Stored records:
****************
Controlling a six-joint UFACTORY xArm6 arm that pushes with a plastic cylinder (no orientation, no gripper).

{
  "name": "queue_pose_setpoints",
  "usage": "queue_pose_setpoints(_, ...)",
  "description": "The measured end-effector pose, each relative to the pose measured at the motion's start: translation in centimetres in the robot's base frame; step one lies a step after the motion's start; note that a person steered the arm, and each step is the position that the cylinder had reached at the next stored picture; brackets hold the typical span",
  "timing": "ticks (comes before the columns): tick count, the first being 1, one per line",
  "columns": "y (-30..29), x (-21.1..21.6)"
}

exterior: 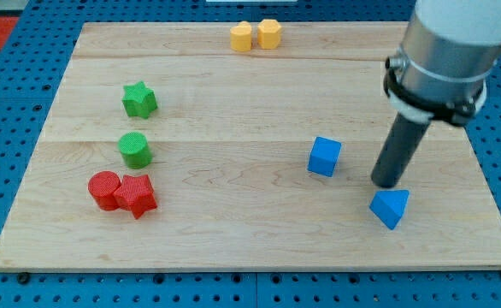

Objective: Move the blue cube vertical to the blue triangle

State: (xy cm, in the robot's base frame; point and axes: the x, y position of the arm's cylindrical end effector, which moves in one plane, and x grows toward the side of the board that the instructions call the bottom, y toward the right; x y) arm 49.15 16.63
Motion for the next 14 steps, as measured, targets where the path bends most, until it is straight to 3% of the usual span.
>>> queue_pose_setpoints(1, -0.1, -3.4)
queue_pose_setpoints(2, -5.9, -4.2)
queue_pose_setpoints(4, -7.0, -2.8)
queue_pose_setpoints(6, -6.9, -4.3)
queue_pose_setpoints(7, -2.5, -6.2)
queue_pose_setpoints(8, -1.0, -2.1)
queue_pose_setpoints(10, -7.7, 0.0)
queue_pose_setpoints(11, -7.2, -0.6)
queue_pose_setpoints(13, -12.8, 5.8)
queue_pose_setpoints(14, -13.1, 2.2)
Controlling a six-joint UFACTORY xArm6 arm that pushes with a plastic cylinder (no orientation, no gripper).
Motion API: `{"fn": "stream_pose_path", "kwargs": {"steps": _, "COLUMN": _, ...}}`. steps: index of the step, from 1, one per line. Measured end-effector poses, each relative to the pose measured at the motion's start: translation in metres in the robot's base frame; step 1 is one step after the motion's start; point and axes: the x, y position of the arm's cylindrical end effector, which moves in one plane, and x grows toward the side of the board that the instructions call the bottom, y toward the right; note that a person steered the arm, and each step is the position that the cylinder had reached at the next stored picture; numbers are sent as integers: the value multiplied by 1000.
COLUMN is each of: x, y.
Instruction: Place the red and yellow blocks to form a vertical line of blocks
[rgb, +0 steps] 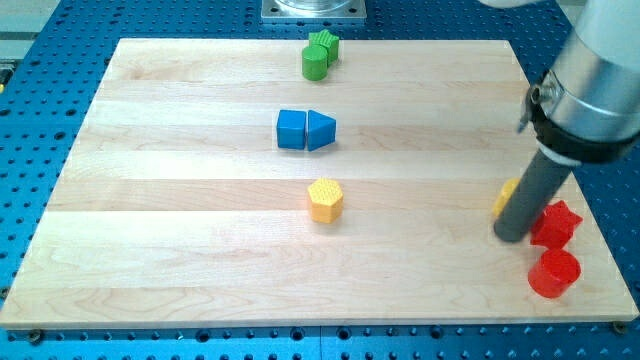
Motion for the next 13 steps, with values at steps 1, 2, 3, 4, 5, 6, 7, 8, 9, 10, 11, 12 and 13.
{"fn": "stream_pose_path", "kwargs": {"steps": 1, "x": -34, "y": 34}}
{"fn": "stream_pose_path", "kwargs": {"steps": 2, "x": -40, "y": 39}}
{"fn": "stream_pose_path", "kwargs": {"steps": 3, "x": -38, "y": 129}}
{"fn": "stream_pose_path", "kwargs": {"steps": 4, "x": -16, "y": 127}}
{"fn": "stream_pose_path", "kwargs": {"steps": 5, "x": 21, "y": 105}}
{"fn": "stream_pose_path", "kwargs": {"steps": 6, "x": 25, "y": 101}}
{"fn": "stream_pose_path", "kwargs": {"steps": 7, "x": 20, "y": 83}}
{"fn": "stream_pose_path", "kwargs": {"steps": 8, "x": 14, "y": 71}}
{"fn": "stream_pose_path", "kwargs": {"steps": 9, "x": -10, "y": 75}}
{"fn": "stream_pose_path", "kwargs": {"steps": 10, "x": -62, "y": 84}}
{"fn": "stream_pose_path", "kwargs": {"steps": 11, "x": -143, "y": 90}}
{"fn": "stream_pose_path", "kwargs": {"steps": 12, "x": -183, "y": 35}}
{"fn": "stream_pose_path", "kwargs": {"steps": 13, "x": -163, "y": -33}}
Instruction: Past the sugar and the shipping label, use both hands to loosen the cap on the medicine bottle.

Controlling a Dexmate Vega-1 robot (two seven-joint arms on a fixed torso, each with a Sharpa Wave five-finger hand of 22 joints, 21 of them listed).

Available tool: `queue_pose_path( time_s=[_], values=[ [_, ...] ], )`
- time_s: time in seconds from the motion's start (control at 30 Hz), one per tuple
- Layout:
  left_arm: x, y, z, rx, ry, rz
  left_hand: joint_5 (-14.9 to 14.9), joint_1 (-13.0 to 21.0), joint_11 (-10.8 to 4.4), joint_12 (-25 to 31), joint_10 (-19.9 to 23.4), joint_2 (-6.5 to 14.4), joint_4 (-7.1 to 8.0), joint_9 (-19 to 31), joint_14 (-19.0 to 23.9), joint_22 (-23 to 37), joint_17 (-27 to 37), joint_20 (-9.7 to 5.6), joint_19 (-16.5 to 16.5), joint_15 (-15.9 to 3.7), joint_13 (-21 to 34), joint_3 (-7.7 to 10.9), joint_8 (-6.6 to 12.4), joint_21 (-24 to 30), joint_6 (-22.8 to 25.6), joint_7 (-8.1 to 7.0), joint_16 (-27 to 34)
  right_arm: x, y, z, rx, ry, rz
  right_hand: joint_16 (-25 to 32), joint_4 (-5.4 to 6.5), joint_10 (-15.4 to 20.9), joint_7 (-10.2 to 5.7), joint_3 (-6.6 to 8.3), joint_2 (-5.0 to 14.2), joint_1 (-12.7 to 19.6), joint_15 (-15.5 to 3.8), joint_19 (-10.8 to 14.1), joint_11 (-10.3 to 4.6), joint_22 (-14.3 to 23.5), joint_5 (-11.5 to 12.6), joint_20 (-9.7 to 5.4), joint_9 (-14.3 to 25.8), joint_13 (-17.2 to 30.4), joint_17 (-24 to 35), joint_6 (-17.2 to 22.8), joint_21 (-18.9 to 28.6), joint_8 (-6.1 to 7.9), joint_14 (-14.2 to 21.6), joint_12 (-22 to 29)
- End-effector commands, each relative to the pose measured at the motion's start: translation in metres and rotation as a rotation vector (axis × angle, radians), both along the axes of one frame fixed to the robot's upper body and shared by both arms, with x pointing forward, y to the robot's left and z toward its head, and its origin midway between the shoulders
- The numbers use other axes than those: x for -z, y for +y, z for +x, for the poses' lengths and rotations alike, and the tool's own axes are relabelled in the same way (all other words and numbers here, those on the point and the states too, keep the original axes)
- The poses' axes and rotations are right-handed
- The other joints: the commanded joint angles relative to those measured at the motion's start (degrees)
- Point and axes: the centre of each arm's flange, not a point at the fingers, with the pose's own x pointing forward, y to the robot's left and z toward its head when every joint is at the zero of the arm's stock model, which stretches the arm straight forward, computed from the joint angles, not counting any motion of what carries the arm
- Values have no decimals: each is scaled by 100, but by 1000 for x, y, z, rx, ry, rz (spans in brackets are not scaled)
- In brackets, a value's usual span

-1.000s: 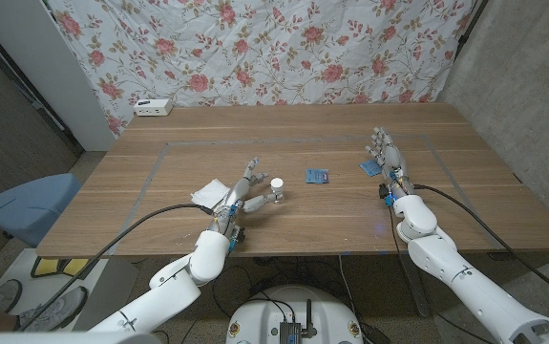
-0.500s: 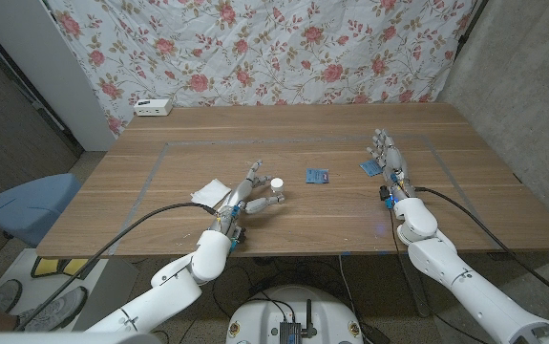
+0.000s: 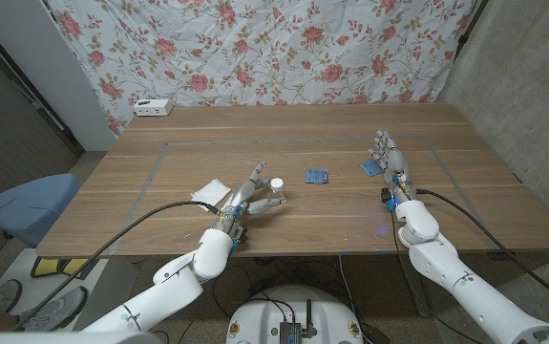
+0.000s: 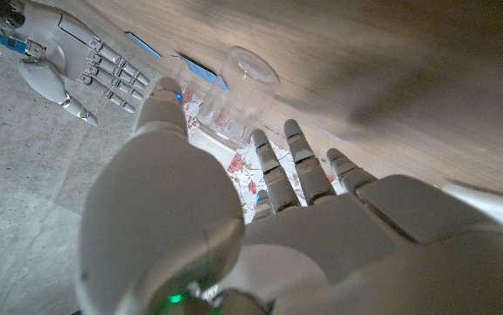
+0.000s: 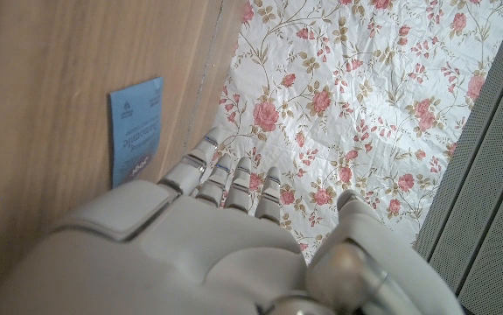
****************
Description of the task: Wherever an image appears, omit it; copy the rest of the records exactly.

Answer:
Controlling a six-joint UFACTORY xArm6 arm that pushes with a plastic cylinder (no orientation, no gripper).

{
  "name": "queue_pose_setpoints",
  "usage": "queue_pose_setpoints(_, ...)",
  "description": "The measured end-effector pose, each relative to the pose measured at the motion's start: translation in centimetres in the robot's base frame; step one lies a step after the motion's start; note that a person steered the arm, and each step is the position that the cylinder had reached at the next stored picture; brackets hold the typical span",
  "timing": "ticks (comes before the columns): tick count, the first being 1, one per line",
  "columns": "y (-30..29), x (-21.1..21.6)"
}

exterior: 

Objective: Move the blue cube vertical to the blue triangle

State: (xy cm, in the robot's base frame; point and axes: the x, y position of the arm's cylindrical end effector, which moves in one plane, and x grows toward the side of the board that the instructions call the bottom, y toward the right; x y) arm 49.15 16.63
Motion for the next 14 steps, as measured, targets where the path bends most, until it is straight to 3% of the usual span.
>>> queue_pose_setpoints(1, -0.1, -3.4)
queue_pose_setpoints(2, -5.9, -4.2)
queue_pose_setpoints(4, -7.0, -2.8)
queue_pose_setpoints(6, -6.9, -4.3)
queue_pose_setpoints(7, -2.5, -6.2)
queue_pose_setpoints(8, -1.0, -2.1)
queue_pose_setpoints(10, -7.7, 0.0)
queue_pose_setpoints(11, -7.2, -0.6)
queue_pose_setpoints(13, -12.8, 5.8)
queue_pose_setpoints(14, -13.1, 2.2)
Controlling a six-joint UFACTORY xArm6 arm that pushes with a plastic cylinder (no orientation, no gripper).
Motion API: `{"fn": "stream_pose_path", "kwargs": {"steps": _, "COLUMN": _, ...}}`. steps: index of the step, from 1, one per line. Measured end-effector poses, each relative to the pose measured at the motion's start: translation in metres in the robot's base frame; step 1 is one step after the motion's start; point and axes: the x, y position of the arm's cylindrical end effector, which moves in one plane, and x grows toward the side of the board that the instructions call the bottom, y toward the right; note that a person steered the arm, and each step is the position that the cylinder had reached at the next stored picture; numbers are sent as integers: the value multiplied by 1000.
COLUMN is each of: x, y.
Instruction: Place the red and yellow blocks to form a vertical line of blocks
[rgb, +0 steps] 
Motion for the next 13 steps, with values at steps 1, 2, 3, 4, 5, 6, 7, 8, 9, 10, 11, 12 and 13.
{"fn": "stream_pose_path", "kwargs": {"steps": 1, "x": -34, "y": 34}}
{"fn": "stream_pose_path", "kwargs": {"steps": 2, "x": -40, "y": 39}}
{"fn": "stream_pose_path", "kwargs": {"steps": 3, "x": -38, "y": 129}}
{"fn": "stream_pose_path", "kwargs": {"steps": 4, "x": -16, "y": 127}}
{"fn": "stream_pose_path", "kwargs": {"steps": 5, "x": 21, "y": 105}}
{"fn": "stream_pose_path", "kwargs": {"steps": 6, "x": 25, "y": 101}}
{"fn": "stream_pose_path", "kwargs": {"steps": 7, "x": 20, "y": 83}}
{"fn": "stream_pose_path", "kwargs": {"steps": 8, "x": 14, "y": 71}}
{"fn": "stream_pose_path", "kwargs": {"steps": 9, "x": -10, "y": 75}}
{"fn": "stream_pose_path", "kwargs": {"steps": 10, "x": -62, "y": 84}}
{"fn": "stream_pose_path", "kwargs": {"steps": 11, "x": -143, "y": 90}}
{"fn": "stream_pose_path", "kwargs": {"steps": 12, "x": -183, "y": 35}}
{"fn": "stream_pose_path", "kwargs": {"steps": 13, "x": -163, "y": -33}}
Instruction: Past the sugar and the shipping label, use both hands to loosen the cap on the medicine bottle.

Controlling a Dexmate Vega-1 robot (two seven-joint arms on a fixed torso, each with a Sharpa Wave five-finger hand of 22 joints, 21 of them listed).

Available tool: `queue_pose_path( time_s=[_], values=[ [_, ...] ], )`
- time_s: time in seconds from the motion's start (control at 30 Hz), one per tuple
- Layout:
  left_arm: x, y, z, rx, ry, rz
  left_hand: joint_5 (-14.9 to 14.9), joint_1 (-13.0 to 21.0), joint_11 (-10.8 to 4.4), joint_12 (-25 to 31), joint_10 (-19.9 to 23.4), joint_2 (-6.5 to 14.4), joint_4 (-7.1 to 8.0), joint_9 (-19 to 31), joint_14 (-19.0 to 23.9), joint_22 (-23 to 37), joint_17 (-27 to 37), joint_20 (-9.7 to 5.6), joint_19 (-16.5 to 16.5), joint_15 (-15.9 to 3.7), joint_13 (-21 to 34), joint_3 (-7.7 to 10.9), joint_8 (-6.6 to 12.4), joint_21 (-24 to 30), joint_6 (-22.8 to 25.6), joint_7 (-8.1 to 7.0), joint_16 (-27 to 34)
  right_arm: x, y, z, rx, ry, rz
  right_hand: joint_16 (-25 to 32), joint_4 (-5.4 to 6.5), joint_10 (-15.4 to 20.9), joint_7 (-10.2 to 5.7), joint_3 (-6.6 to 8.3), joint_2 (-5.0 to 14.2), joint_1 (-12.7 to 19.6), joint_15 (-15.5 to 3.8), joint_19 (-10.8 to 14.1), joint_11 (-10.3 to 4.6), joint_22 (-14.3 to 23.5), joint_5 (-11.5 to 12.6), joint_20 (-9.7 to 5.4), joint_9 (-14.3 to 25.8), joint_13 (-17.2 to 30.4), joint_17 (-24 to 35), joint_6 (-17.2 to 22.8), joint_21 (-18.9 to 28.6), joint_8 (-6.1 to 7.9), joint_14 (-14.2 to 21.6), joint_12 (-22 to 29)
- End-effector commands, each relative to the pose measured at the motion's start: translation in metres and rotation as a rotation vector (axis × angle, radians), both along the axes of one frame fixed to the robot's upper body and shared by both arms, with x pointing forward, y to the robot's left and z toward its head, and its origin midway between the shoulders
- The numbers use other axes than those: x for -z, y for +y, z for +x, for the poses' lengths and rotations alike, and the tool's own axes are relabelled in the same way (all other words and numbers here, those on the point and the states too, keep the original axes)
- The poses' axes and rotations are right-handed
- The other joints: the commanded joint angles relative to those measured at the motion's start (degrees)
- Point and axes: the centre of each arm's flange, not a point at the fingers, with the pose's own x pointing forward, y to the robot's left and z toward its head when every joint is at the zero of the arm's stock model, which stretches the arm straight forward, computed from the joint angles, not counting any motion of what carries the arm
- Values have no decimals: each is scaled by 100, but by 1000 for x, y, z, rx, ry, rz (spans in brackets are not scaled)
- In brackets, a value's usual span

-1.000s: 
-0.500s: 
+0.000s: 
+0.000s: 
+0.000s: 

No more work is needed on this answer.